Proximal end 68 includes a rim 80 that extends laterally over proximal portion 76, although forms in which rim 80 is flush with proximal portion 76 are also possible. Rim 80 further includes first and second proximal facing surfaces 82 a, 82 b that are distally positioned relative to a third proximal facing surface 84. In addition, rim 80 also includes opposite medially facing surfaces 80 a, 80 b. Extending proximally and laterally from proximal end 68 of elongate body 66 is a second engagement member 86 including a foot 88 (shown in FIGS. 2 and 3 for example) slidably and removably receivable in a corresponding recess of a separation instrument, further details of which will be provided below in connection with FIG. 16. In the illustrated embodiment, foot 88 includes an enlarged outer portion 90 and a smaller cross-section intermediate transition portion 92. First engagement member 86 also includes a hook portion 94 configured to engage with one or more other surgical instruments, non-limiting examples of which will be provided below, or with an external arm that supports retractor assembly 10 while positioned in the patient. For the sake of clarity, it should be appreciated that foot 88 and hook portion 94 are releasably coupled with second engagement member 86 in the illustrated form and have not been shown in FIGS. 8-11. In addition, it should be appreciated that second engagement member 40 may be releasably or non-releasably coupled with elongate body 66, and in some alternative, non-illustrated forms may be absent from second retractor portion 14. While not previously discussed, it should be appreciated that distal end 70 is slightly beveled to facilitate insertion of second retractor portion 14 into an incision, although non-beveled forms for distal end 70 are also contemplated.

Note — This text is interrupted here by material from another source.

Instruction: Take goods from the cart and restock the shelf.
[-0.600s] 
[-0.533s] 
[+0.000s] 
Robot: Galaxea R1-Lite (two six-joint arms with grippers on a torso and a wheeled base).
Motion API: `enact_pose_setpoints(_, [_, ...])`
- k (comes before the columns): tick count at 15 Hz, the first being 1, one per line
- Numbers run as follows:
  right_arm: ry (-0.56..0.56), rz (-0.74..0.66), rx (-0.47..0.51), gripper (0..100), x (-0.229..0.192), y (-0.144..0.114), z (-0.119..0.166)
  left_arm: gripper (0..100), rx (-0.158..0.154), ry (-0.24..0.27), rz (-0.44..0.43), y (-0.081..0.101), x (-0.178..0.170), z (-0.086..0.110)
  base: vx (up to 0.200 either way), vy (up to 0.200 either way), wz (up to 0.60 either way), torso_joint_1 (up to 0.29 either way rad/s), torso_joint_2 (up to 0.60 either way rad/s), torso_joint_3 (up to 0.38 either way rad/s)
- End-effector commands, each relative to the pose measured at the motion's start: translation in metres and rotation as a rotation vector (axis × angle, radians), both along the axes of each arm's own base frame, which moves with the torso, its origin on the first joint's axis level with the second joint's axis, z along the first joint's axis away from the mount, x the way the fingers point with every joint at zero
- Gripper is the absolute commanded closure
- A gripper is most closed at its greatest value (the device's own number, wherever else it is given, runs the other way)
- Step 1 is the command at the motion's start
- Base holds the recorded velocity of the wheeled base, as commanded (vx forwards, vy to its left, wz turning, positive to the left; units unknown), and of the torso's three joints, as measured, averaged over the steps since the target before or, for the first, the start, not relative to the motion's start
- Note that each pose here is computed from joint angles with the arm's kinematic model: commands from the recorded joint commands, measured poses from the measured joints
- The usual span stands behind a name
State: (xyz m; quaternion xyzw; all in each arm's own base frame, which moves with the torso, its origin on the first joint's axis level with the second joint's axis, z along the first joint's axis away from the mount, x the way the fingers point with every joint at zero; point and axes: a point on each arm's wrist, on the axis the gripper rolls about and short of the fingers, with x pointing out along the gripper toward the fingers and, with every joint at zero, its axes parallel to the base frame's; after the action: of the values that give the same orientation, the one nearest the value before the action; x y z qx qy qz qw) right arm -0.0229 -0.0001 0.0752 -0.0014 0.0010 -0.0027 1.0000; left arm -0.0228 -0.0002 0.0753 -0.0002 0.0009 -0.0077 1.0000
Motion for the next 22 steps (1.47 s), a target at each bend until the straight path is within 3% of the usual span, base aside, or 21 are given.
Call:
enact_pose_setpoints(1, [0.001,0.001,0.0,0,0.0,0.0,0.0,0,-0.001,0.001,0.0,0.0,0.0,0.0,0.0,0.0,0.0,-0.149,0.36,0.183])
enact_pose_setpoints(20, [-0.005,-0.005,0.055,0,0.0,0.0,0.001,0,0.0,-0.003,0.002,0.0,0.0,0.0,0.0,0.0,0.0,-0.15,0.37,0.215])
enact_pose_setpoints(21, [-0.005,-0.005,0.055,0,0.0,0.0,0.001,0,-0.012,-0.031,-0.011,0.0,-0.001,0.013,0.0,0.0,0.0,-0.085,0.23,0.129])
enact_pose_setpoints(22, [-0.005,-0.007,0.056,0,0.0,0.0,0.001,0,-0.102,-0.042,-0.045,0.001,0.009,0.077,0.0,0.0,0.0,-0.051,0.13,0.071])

Sidewall 67 of elongate body 66 includes a pair of reduced thickness portions 96, 98 positioned adjacent to longitudinal edges 72, 74, respectively. Similarly, reduced thickness portions 96, 98 define indentations or recessed portions that extend from longitudinal edges 72, 74 to medially facing surfaces 100, 102, respectively. Portions 96, 98 also extend from distal end 70 to proximal facing surface 82. Sidewall 67 of elongate body 66 also includes first and second internal surface portions 104, 106 extending along reduced thickness portions 96, 98, respectively, and a third internal surface portion 108 extending between reduced thickness portions 96, 98. As illustrated in FIG. 11 for example, internal surface portions 104, 106 are outwardly offset away from working channel 16 relative to internal surface portion 108. In contrast, external surface 110 extending between longitudinal edges 72, 74 of elongate body 66 is uninterrupted and substantially smooth, although configurations in which external surface 110 is alternatively arranged are also possible.
While not previously discussed, it should be appreciated that distal portion 78 of sidewall 67 is generally linear in both its longitudinal and lateral aspects along reduced thickness portions 96, 98 such that reduced thickness portions 96, 98 extend substantially parallel to one another along distal portion 78. Moreover, distal portion 78 of sidewall 67 is generally arcuately shaped between reduced thickness portions 96, 98 such that elongate body 66 has a generally u-shaped cross section along distal portion 78 as illustrated in FIG. 11 for example. Moreover, proximal portion 76 of sidewall 67 is generally linear in both its longitudinal and lateral aspects along reduced thickness portions 96, 98, although reduced thickness portions 96, 98 extend transversely to one another along proximal portion 76 given the oblique relationship between proximal and distal portions 76, 78. Moreover, proximal portion 76 of sidewall 67 is generally arcuately shaped between reduced thickness portions 96, 98 such that elongate body 66 also generally has a u-shaped cross section along proximal portion 76. Other cross-sectional shapes are also contemplated for sidewall 67, such as, for example, any open sided polygonal shape or combined curved/polygonal shape, just to provide a few examples.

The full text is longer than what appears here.